◆ **WHAT IS NEEDED**
Word for word, transcribe the data below.

◆ **DATA SHOWN**
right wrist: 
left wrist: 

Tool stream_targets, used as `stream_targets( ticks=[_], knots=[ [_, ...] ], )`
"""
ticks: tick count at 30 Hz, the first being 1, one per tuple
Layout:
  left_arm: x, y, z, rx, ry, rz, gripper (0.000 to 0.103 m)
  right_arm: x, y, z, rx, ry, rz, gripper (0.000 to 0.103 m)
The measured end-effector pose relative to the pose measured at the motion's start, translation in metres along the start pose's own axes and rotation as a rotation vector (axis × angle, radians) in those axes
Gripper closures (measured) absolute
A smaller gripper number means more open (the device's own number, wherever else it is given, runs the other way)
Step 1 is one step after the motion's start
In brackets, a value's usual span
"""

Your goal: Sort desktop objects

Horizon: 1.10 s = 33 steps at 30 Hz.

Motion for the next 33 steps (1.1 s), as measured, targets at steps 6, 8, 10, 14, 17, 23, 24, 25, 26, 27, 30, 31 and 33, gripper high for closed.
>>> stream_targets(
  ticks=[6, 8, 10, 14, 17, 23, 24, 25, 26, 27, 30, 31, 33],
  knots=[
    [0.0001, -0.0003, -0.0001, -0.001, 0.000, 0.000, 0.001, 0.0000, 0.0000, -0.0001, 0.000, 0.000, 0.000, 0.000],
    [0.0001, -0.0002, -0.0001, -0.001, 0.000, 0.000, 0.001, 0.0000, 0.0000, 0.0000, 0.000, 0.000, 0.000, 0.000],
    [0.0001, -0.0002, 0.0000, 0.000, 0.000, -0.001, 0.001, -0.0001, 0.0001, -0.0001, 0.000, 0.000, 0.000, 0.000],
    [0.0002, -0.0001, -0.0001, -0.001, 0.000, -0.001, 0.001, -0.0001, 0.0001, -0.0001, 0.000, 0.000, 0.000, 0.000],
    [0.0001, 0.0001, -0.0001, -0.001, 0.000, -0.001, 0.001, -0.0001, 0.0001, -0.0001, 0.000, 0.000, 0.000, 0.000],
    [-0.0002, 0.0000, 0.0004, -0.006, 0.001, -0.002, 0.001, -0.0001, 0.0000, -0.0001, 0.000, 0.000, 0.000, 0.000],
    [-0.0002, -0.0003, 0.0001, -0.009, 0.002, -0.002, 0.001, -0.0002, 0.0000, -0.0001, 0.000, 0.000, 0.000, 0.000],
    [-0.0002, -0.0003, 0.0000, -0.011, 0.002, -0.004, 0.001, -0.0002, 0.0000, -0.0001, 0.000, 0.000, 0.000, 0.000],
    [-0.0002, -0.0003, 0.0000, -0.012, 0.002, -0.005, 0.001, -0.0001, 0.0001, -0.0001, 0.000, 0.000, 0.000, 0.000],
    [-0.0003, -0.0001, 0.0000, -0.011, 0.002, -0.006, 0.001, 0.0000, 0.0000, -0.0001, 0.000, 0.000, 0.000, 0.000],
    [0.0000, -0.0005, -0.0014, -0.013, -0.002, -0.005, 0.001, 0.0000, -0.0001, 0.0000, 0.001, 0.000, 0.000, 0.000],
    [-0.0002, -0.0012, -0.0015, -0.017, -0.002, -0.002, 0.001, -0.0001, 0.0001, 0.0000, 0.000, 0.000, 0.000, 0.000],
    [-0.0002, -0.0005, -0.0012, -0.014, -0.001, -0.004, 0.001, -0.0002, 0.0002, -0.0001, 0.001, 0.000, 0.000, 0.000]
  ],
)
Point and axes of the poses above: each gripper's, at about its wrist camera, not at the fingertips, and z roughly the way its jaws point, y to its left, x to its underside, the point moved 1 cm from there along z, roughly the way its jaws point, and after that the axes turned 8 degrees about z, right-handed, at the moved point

◆ **REPLY TO THE EXERCISE**
right wrist: 
left wrist: 

Tool stream_targets, used as `stream_targets( ticks=[_], knots=[ [_, ...] ], )`
"""
ticks: tick count at 30 Hz, the first being 1, one per tuple
Layout:
  left_arm: x, y, z, rx, ry, rz, gripper (0.000 to 0.103 m)
  right_arm: x, y, z, rx, ry, rz, gripper (0.000 to 0.103 m)
The measured end-effector pose relative to the pose measured at the motion's start, translation in metres along the start pose's own axes and rotation as a rotation vector (axis × angle, radians) in those axes
Gripper closures (measured) absolute
A smaller gripper number means more open (the device's own number, wherever else it is given, runs the other way)
Step 1 is one step after the motion's start
In brackets, a value's usual span
"""

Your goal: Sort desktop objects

Horizon: 1.10 s = 33 steps at 30 Hz.

Motion for the next 33 steps (1.1 s), as measured, targets at steps 6, 8, 10, 14, 17, 23, 24, 25, 26, 27, 30, 31 and 33, gripper high for closed.
>>> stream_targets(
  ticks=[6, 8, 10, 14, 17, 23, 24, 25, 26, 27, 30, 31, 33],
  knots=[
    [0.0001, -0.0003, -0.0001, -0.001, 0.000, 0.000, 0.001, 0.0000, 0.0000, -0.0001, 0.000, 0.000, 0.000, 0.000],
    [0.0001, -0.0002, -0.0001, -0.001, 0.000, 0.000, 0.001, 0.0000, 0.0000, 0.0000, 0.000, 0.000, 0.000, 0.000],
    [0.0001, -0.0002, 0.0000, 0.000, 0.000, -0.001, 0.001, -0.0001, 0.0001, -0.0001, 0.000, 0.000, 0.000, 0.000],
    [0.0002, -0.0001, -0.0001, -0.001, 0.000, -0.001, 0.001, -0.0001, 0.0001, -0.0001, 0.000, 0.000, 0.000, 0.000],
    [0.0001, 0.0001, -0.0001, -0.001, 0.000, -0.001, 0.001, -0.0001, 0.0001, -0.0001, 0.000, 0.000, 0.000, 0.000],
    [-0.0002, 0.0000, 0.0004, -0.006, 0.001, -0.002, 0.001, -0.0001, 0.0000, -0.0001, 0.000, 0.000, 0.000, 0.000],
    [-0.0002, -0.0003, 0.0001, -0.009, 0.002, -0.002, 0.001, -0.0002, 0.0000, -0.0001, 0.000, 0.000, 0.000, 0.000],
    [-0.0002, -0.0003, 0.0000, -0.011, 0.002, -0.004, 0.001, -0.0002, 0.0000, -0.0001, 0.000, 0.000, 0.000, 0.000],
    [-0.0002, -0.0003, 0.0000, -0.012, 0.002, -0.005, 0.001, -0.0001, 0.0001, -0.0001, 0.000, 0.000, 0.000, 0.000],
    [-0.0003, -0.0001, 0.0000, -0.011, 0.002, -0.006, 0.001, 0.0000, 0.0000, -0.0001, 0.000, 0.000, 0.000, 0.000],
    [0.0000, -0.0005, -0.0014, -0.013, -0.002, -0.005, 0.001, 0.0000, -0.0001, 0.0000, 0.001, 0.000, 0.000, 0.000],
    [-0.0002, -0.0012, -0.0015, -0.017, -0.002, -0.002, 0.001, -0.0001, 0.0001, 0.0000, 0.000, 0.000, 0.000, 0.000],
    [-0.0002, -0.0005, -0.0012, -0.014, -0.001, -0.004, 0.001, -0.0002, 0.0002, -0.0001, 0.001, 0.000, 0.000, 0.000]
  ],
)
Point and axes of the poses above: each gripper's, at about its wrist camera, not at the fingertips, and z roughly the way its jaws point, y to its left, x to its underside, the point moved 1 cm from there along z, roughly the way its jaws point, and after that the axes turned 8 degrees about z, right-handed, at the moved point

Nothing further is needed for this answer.